Warehouse workers in Bessemer, Alabama, will get a second chance in the union election, the National Labor Relations Committee has decided. It was revealed that Amazon shot itself in the leg by interfering in the elections, even outside its significant lever to influence the workers.
This spring, after Amazon warehouse workers voted 1,798 to 738 against a union association within Retail, Wholesale, and the department store union (RWDSU), filed by RWDSU 23 objections claiming that Amazon improperly interfered in the election. In August, the NLRB interrogation officer agreed that Amazon violated labor law, mostly because of the infamous mailbox, reportedly to facilitate postal voting. NLRB Regional Director Lisa Henderson confirmed the decision today.
Given its significant advantages – huge resources and the constant, undivided attention of workers – Amazon’s epic interference is quite astonishing. NLRB specifically said Amazon doesn’t install things like “pass-through boxes” that obviously belonged to the employer. However, Amazon then delegated the USPS to install a mailbox in the parking lot, with regard to security cameras, and set up a suggestive tent around it and hung a banner that read “SPEAK FOR YOURSELF! SEND YOUR VOTE BOOK HERE. ” The emails later revealed that Amazon had instructed the USPS to modify the box to their liking.
The RWDSU objected that the tent and box looked horribly like an employer-run polling station, giving the impression that Amazon could control the outcome of the election and track voter identities, and that the messages in the tent qualified as an election campaign. NLRB agreed.
Syndicate also allegedly that Amazon has threatened to lay off 75 percent of its workforce and close warehouses if workers unite. An Amazon spokesman denied this in an email to Gizmod in April, and the union withdrew that objection. But that hypothetical threat could help explain the dramatic shift in support from the union’s initial claim that 3,000 workers – more than half of Bessemer’s 5,800 employees – initially signed cards in favor of holding the election.
Amazon has also led to costly union breakups consultants, led meetings of the captured audience and allegedly photographed workers ’badges if they spoke.
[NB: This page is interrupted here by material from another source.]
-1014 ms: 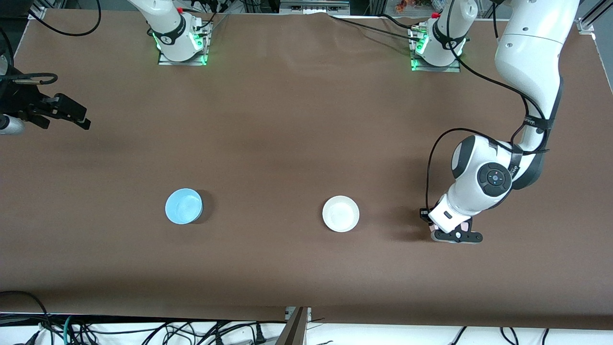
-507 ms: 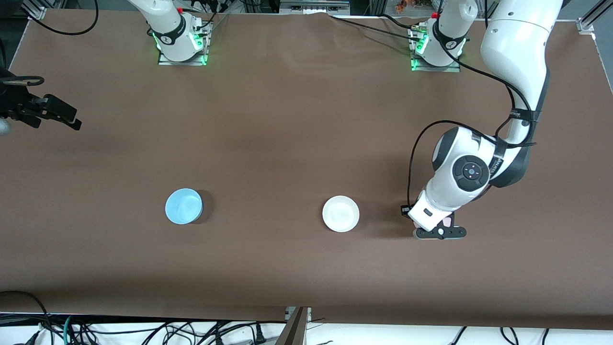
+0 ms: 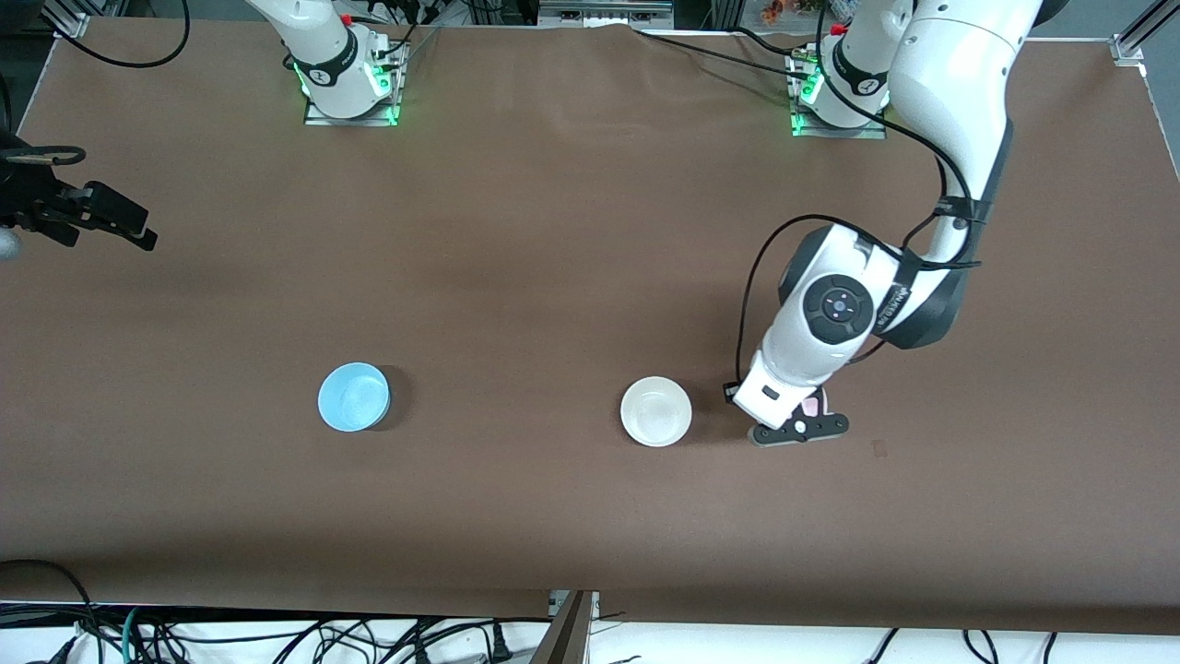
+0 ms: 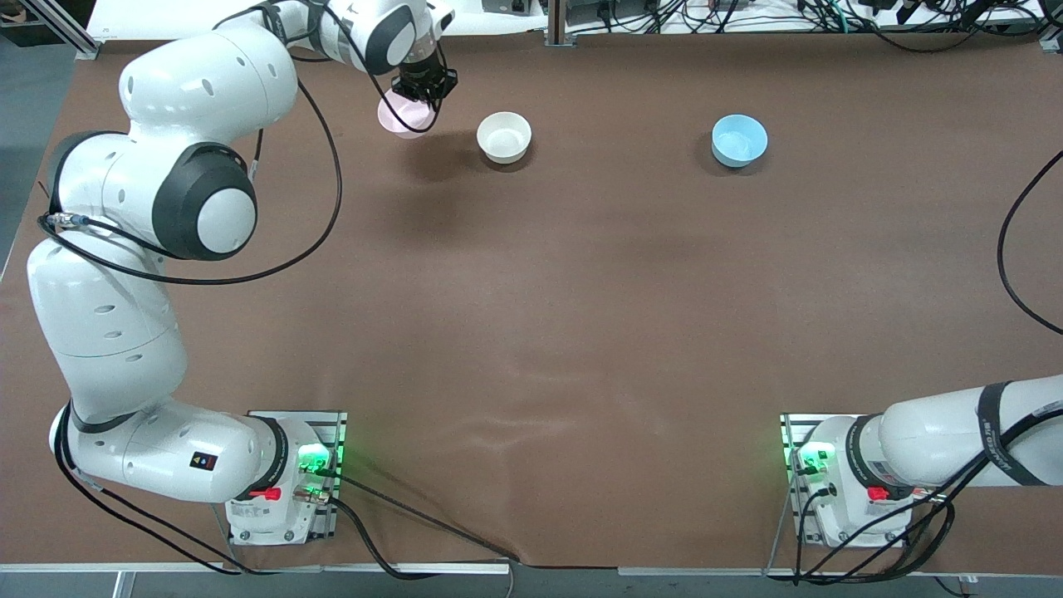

The workers received a lot of texts, e-mails and e-mails with anti-union messages. They spent their days in overheated warehouses surrounded by leaflets insinuating they would lose wages if they joined a union and, if they watched Twitch, they probably saw ads featuring fellow workers. It’s all legal.
In a statement shared with Gizmod, Amazon spokeswoman Kelly Nantel said that “[i]It is disappointing that the NLRB has now decided that these votes do not count. ” Nantel generally reiterated Amazon’s stance against the union, but did not comment on the NLRB’s specific finding that the company had denied workers fair elections.